Cabot Corporation (NYSE:CBT), is not the largest company out there, but it received a lot of attention from a substantial price movement on the NYSE over the last few months, increasing to US$83.66 at one point, and dropping to the lows of US$68.10. Some share price movements can give investors a better opportunity to enter into the stock, and potentially buy at a lower price. A question to answer is whether Cabot's current trading price of US$74.68 reflective of the actual value of the mid-cap? Or is it currently undervalued, providing us with the opportunity to buy? Let’s take a look at Cabot’s outlook and value based on the most recent financial data to see if there are any catalysts for a price change.
Check out our latest analysis for Cabot
Is Cabot Still Cheap?
According to my price multiple model, which makes a comparison between the company's price-to-earnings ratio and the industry average, the stock price seems to be justfied. I’ve used the price-to-earnings ratio in this instance because there’s not enough visibility to forecast its cash flows. The stock’s ratio of 13.31x is currently trading in-line with its industry peers’ ratio, which means if you buy Cabot today, you’d be paying a relatively reasonable price for it. Is there another opportunity to buy low in the future? Since Cabot’s share price is quite volatile, we could potentially see it sink lower (or rise higher) in the future, giving us another chance to buy. This is based on its high beta, which is a good indicator for how much the stock moves relative to the rest of the market.

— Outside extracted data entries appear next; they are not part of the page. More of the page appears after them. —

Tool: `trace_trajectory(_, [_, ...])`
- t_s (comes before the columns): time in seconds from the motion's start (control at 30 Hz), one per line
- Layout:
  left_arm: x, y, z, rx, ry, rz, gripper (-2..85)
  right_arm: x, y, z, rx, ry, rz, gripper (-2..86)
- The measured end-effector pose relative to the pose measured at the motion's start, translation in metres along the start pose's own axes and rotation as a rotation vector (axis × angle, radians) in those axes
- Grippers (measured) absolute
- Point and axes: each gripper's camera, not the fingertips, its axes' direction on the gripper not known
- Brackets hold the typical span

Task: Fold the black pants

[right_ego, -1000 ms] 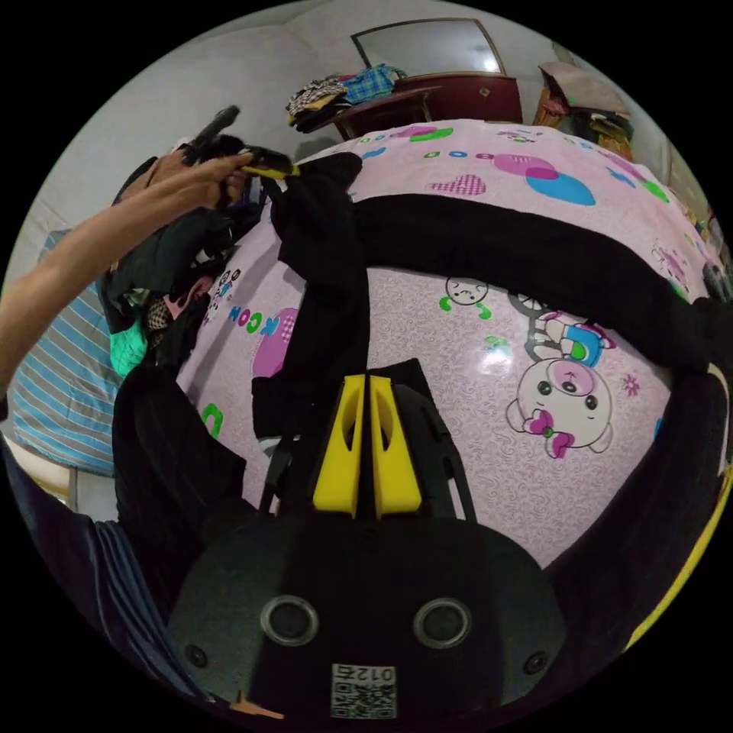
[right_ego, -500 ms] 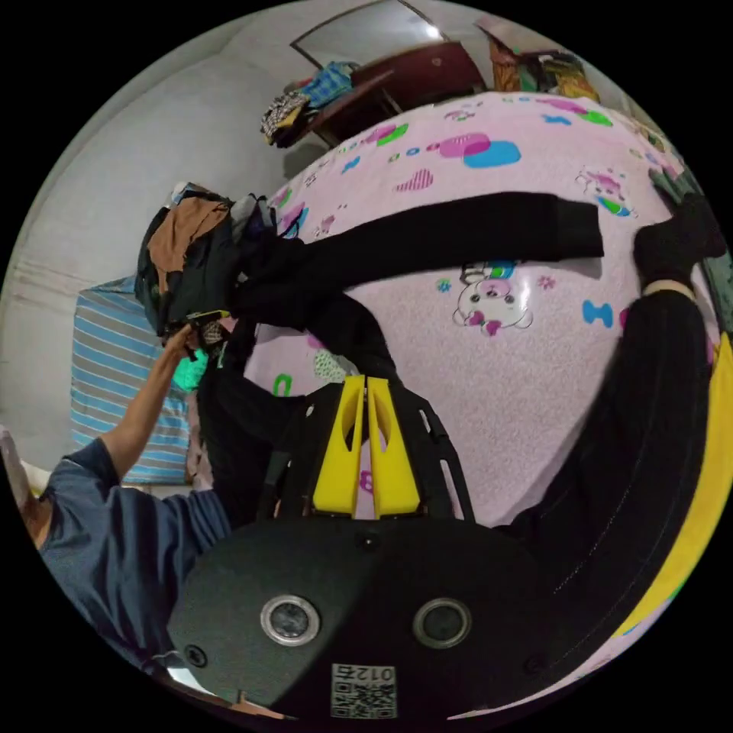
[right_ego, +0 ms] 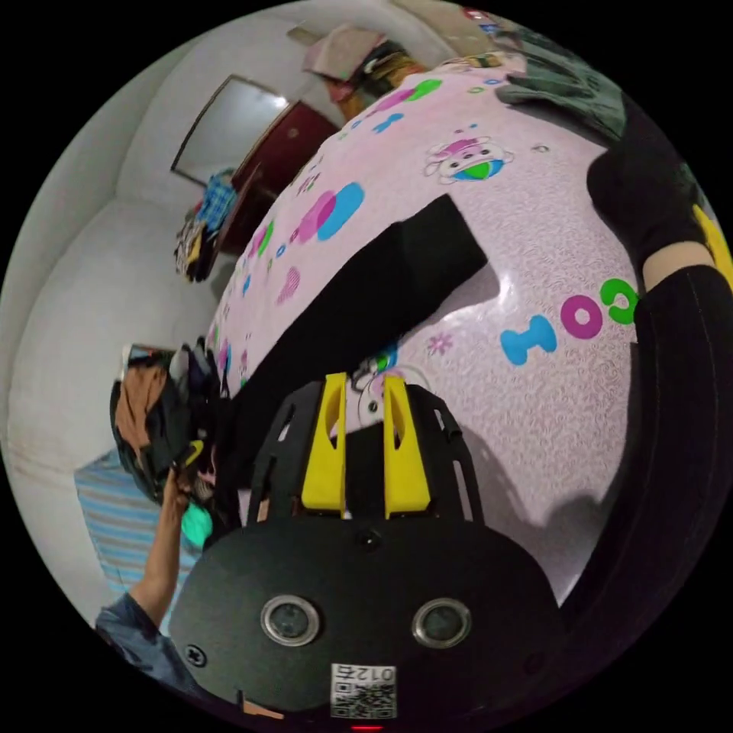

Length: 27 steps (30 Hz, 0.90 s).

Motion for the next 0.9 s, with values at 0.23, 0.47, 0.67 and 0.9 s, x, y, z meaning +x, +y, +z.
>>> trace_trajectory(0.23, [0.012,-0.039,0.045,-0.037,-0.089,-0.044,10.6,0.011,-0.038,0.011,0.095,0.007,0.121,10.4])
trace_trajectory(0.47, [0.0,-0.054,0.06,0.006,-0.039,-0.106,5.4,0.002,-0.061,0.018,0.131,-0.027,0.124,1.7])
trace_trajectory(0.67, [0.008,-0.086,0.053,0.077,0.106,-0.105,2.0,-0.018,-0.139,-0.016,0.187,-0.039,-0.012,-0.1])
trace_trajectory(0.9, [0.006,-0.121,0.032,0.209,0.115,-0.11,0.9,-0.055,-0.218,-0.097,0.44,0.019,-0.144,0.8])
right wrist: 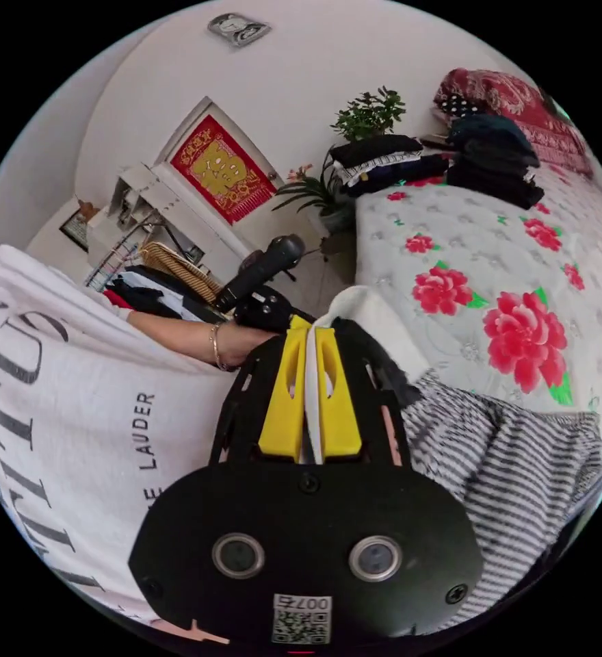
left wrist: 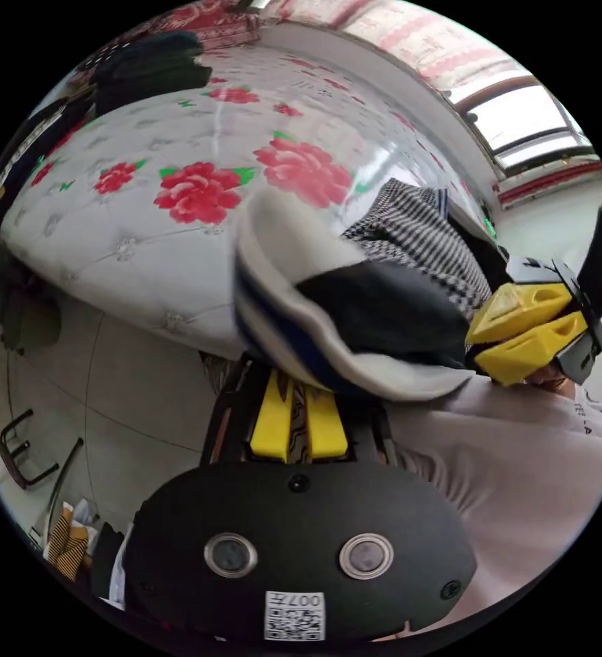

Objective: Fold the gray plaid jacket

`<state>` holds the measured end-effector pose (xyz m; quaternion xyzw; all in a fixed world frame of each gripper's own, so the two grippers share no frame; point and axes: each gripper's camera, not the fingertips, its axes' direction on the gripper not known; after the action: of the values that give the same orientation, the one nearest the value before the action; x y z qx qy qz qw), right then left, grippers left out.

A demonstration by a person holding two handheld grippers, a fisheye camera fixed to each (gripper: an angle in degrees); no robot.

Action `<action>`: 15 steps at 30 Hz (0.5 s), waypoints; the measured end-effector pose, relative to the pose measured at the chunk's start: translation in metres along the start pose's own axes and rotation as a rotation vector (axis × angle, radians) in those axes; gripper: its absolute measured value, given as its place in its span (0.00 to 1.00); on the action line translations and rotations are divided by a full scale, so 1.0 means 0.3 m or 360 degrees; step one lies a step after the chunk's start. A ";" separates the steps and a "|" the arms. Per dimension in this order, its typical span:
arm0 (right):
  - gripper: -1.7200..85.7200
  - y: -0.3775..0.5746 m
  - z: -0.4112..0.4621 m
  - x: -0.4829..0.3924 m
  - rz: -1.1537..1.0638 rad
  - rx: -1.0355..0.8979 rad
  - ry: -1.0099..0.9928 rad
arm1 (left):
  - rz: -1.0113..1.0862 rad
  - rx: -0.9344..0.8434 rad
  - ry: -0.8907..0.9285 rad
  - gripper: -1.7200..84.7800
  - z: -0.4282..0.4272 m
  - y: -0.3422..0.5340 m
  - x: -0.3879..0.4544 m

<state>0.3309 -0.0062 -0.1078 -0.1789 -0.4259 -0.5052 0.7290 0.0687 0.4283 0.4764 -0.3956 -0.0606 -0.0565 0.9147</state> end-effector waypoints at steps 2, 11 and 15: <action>0.03 0.046 -0.054 0.098 0.0144 0.0210 0.0184 | 0.0001 -0.0008 -0.0031 0.01 -0.008 0.024 -0.052; 0.11 0.756 -0.222 0.475 0.1445 0.0589 0.0899 | 0.0133 0.0087 -0.0209 0.01 -0.181 0.056 -0.152; 0.14 0.914 -0.192 0.536 0.1698 0.0394 0.1046 | 0.0121 0.0256 -0.0248 0.01 -0.330 0.034 -0.199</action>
<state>0.6204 -0.0232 0.0348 -0.1165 -0.0878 -0.0484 0.9881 0.0179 0.3662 0.3926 -0.3261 -0.1208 0.0141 0.9375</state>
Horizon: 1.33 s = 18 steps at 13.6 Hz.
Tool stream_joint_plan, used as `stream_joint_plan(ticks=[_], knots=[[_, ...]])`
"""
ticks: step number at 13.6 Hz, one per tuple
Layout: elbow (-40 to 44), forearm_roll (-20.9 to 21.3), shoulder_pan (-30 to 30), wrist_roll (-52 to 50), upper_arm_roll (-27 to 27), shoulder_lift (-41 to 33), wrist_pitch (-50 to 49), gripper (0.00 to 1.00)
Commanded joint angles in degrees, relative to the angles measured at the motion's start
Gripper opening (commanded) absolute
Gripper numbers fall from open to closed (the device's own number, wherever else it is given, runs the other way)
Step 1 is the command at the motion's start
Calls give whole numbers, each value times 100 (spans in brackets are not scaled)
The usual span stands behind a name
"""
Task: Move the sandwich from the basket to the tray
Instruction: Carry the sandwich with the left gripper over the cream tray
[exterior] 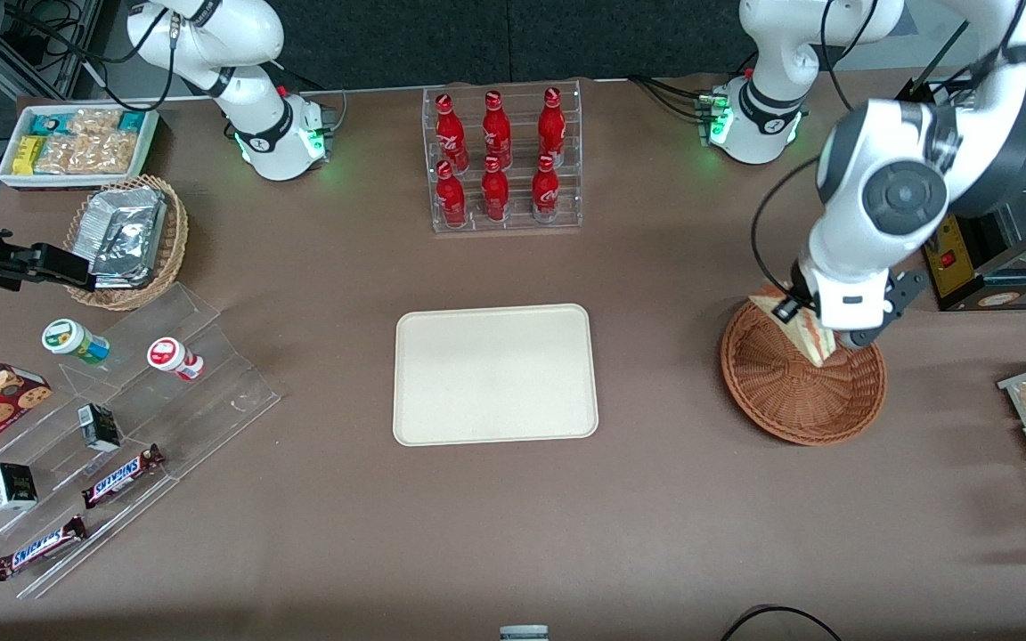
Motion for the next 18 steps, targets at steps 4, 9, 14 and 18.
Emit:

What kind of growth will Cabot generate?
Future outlook is an important aspect when you’re looking at buying a stock, especially if you are an investor looking for growth in your portfolio. Although value investors would argue that it’s the intrinsic value relative to the price that matter the most, a more compelling investment thesis would be high growth potential at a cheap price. With profit expected to grow by 38% over the next couple of years, the future seems bright for Cabot. It looks like higher cash flow is on the cards for the stock, which should feed into a higher share valuation.
What This Means For You
Are you a shareholder? CBT’s optimistic future growth appears to have been factored into the current share price, with shares trading around industry price multiples. However, there are also other important factors which we haven’t considered today, such as the track record of its management team. Have these factors changed since the last time you looked at CBT? Will you have enough conviction to buy should the price fluctuate below the industry PE ratio?
Are you a potential investor? If you’ve been keeping tabs on CBT, now may not be the most advantageous time to buy, given it is trading around industry price multiples. However, the positive outlook is encouraging for CBT, which means it’s worth further examining other factors such as the strength of its balance sheet, in order to take advantage of the next price drop.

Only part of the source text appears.